Review and update your estate plan regularly

Your estate plan should be reviewed and updated regularly to ensure that it is up-to-date and that it reflects your current wishes. It is especially important to review your estate plan after major life events, such as marriage, divorce, or the birth of a child.

Example of how estate planning can avoid probate

Here is an example of how estate planning can avoid probate:

John and Mary are married and have two children. They own a home, a bank account, and a retirement account. John and Mary want to ensure that their assets pass smoothly to their children after they die.

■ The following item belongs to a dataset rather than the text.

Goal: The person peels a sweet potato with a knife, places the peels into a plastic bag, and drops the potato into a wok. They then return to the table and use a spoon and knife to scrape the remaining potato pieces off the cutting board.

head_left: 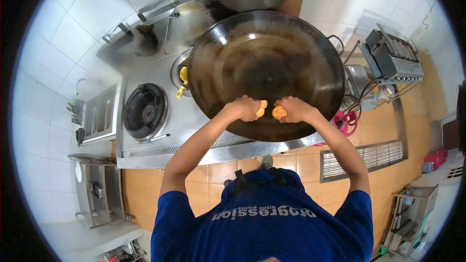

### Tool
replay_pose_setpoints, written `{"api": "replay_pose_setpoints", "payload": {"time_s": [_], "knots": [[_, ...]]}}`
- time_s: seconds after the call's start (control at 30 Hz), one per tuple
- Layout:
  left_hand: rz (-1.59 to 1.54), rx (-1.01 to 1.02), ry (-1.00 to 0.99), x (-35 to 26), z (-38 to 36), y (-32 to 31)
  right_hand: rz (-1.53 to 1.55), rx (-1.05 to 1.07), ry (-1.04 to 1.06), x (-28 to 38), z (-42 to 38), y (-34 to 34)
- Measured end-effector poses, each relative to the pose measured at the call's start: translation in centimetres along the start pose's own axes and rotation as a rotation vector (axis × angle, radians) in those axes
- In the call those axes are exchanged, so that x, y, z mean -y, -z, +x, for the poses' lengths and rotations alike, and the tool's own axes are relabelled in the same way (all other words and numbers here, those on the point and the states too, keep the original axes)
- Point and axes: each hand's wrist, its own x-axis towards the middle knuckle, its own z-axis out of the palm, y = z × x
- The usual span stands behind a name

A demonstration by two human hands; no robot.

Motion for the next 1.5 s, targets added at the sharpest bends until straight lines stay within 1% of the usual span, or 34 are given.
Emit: {"api": "replay_pose_setpoints", "payload": {"time_s": [0.07,0.13,0.2,0.33,0.4,0.43,0.53,0.6,0.63,0.77,0.87,0.97,1.03,1.07,1.1,1.13,1.17,1.2,1.23,1.27,1.33,1.37,1.4,1.47,1.5], "knots": [[0.011,0.027,-0.021,0.1,0.8,-0.4,-0.004,0.012,0.018,-0.4,0.3,-0.2],[0.020,0.055,-0.044,0.2,1.2,-0.5,0.003,0.105,0.000,-0.6,0.8,-0.3],[0.060,0.084,-0.090,0.2,1.4,-0.7,0.002,0.124,0.012,-0.9,1.0,-0.4],[0.050,0.066,-0.063,0.4,2.2,-1.5,-0.025,0.156,0.006,-0.9,1.0,-0.6],[0.080,0.176,0.008,0.0,2.6,-1.3,-0.060,0.175,-0.019,-0.3,0.7,0.0],[0.080,0.162,0.018,-0.2,2.5,-1.2,-0.094,0.187,-0.047,0.1,0.7,0.5],[0.070,0.080,0.035,-0.7,2.3,-1.3,-0.167,0.178,-0.007,-0.3,1.6,0.1],[0.041,0.090,0.082,-0.8,2.9,-1.6,-0.155,0.198,-0.014,-0.6,2.3,-0.1],[0.086,0.090,0.111,-0.5,3.7,-2.2,-0.168,0.196,-0.007,-0.8,2.6,-0.3],[0.125,0.105,0.085,0.6,4.8,-3.2,-0.154,0.161,-0.002,-1.5,3.5,-1.1],[0.090,0.047,0.086,0.7,5.2,-3.6,-0.145,0.156,0.001,-2.0,4.4,-1.5],[0.132,0.066,0.135,0.6,5.8,-3.5,-0.158,0.134,0.017,-2.4,5.0,-1.7],[0.105,-0.071,0.150,1.0,6.3,-3.8,-0.164,0.127,0.014,-2.4,5.4,-1.7],[0.103,-0.069,0.152,1.2,6.6,-3.9,-0.171,0.119,0.009,-2.4,5.5,-1.7],[0.069,-0.155,0.134,1.3,6.6,-3.9,-0.171,0.120,0.013,-2.6,5.7,-1.9],[0.035,-0.240,0.115,1.4,6.7,-3.9,-0.202,0.067,0.032,-2.8,5.8,-2.2],[0.033,-0.239,0.120,1.4,6.8,-3.9,-0.232,0.013,0.052,-3.0,6.0,-2.5],[0.049,-0.350,0.096,1.0,6.5,-3.5,-0.231,0.014,0.056,-3.3,6.2,-2.7],[0.065,-0.459,0.072,0.6,6.1,-3.0,-0.263,-0.056,0.085,-3.6,6.5,-2.9],[0.064,-0.457,0.076,0.5,5.7,-2.5,-0.295,-0.126,0.114,-3.9,6.7,-3.1],[0.046,-0.470,0.048,0.5,4.7,-0.9,-0.275,-0.146,0.111,-3.8,6.9,-2.1],[0.026,-0.546,0.068,1.5,5.7,-1.5,-0.257,-0.168,0.105,-3.8,6.9,-1.6],[0.026,-0.545,0.067,1.5,5.4,-1.1,-0.256,-0.168,0.104,-3.6,6.7,-0.9],[-0.024,-0.597,0.086,1.7,4.4,-0.2,-0.148,-0.184,0.067,-3.0,6.2,0.5],[-0.036,-0.640,0.077,1.8,3.7,0.2,-0.149,-0.190,0.066,-3.0,6.2,0.6]]}}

John and Mary create a living trust and transfer their home and bank account to the trust. They also name their children as the beneficiaries of their retirement account.

John dies, and Mary inherits his interest in the living trust. After Mary dies, the assets in the living trust are distributed to their children.

Because John and Mary's assets were held in a living trust, they avoided probate. This saved their children time and money.

Conclusion

Estate planning is an important part of financial planning. It can help you to protect your assets, ensure that your wishes are carried out after you are gone, and reduce the burden on your loved ones. If you have not already done so, I encourage you to speak to an estate planning lawyer to get started with your estate plan.

Ontario Estate Planning: Understanding Non-Probate Assets
5 min read

Ontario Estate Planning: Understanding Non-Probate Assets

When a person dies without a will, their assets are distributed according to Ontario's intestacy rules. However, certain assets, such as jointly owned property and life insurance policies with named beneficiaries, are excluded from intestacy distribution. Understanding these exclusions is important for estate planning.